→ **WORK INSTRUCTIONS**
All of the data that follows should be output again without any alteration.

→ **DATA**
Start of Block

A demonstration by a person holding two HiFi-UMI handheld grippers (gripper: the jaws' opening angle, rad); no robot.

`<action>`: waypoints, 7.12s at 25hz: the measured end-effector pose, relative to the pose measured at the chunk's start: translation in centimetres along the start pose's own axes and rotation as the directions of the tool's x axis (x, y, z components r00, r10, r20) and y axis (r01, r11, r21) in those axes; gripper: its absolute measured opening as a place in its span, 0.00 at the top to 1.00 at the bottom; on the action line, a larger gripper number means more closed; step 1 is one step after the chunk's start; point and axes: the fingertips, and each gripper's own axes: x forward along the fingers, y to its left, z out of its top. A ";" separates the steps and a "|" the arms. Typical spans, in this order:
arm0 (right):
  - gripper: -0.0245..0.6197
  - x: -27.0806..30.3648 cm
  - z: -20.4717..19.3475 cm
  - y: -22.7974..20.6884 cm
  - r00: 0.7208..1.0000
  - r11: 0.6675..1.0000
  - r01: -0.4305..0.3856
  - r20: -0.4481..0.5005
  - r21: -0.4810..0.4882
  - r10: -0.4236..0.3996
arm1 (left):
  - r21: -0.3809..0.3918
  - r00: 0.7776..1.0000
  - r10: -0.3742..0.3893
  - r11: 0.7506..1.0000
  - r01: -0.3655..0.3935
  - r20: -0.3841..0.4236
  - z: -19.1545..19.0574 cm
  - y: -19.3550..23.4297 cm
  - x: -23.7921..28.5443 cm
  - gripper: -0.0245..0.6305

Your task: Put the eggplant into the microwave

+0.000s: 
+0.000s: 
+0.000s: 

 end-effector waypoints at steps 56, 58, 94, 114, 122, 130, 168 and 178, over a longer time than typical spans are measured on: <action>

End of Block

→ **ANSWER TO THIS EXERCISE**
A demonstration by a person holding two HiFi-UMI handheld grippers (gripper: the jaws' opening angle, rad); no robot.

`<action>`: waypoints, 7.12s at 25hz: the measured end-effector pose, relative to the pose measured at the chunk's start: translation in centimetres along the start pose's own axes and rotation as the directions of the tool's x axis (x, y, z components r00, r10, r20) and y axis (r01, r11, r21) in those axes; gripper: its absolute measured opening as a place in its span, 0.00 at the top to 1.00 at the bottom; on the action line, a larger gripper number means more closed; step 1 is one step after the chunk's start; point and axes: the fingertips, and each gripper's own axes: x forward along the fingers, y to its left, z out of its top. A ";" separates the steps and a "|" the arms. Typical spans, in this order:
arm0 (right):
  - gripper: -0.0245..0.6197
  - x: -27.0806..30.3648 cm
  - z: -20.4717..19.3475 cm
  - y: -22.7974..20.6884 cm
  - r00: 0.7208..1.0000
  - r11: 0.6675..1.0000
  - r01: -0.4305..0.3856
  - r20: -0.4481..0.5005
  - r21: -0.4810..0.4882
  - r10: -0.4236..0.3996
arm1 (left):
  - r21: -0.3809..0.3918
  - r00: 0.7776..1.0000
  - r10: -0.3742..0.3893
  - r11: 0.7506..1.0000
  - r01: -0.3655..0.3935
  - r20: -0.3841..0.4236
  - z: -19.1545..19.0574 cm
  - y: -19.3550..23.4297 cm
  - x: -23.7921..28.5443 cm
  - gripper: -0.0245..0.6305

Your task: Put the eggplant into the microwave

+0.000s: 
+0.000s: 
+0.000s: 

 end-effector waypoints at steps 56, 58, 94, 114, 122, 130, 168 and 178, over a longer time than typical spans are measured on: <action>

The output requires no further additions.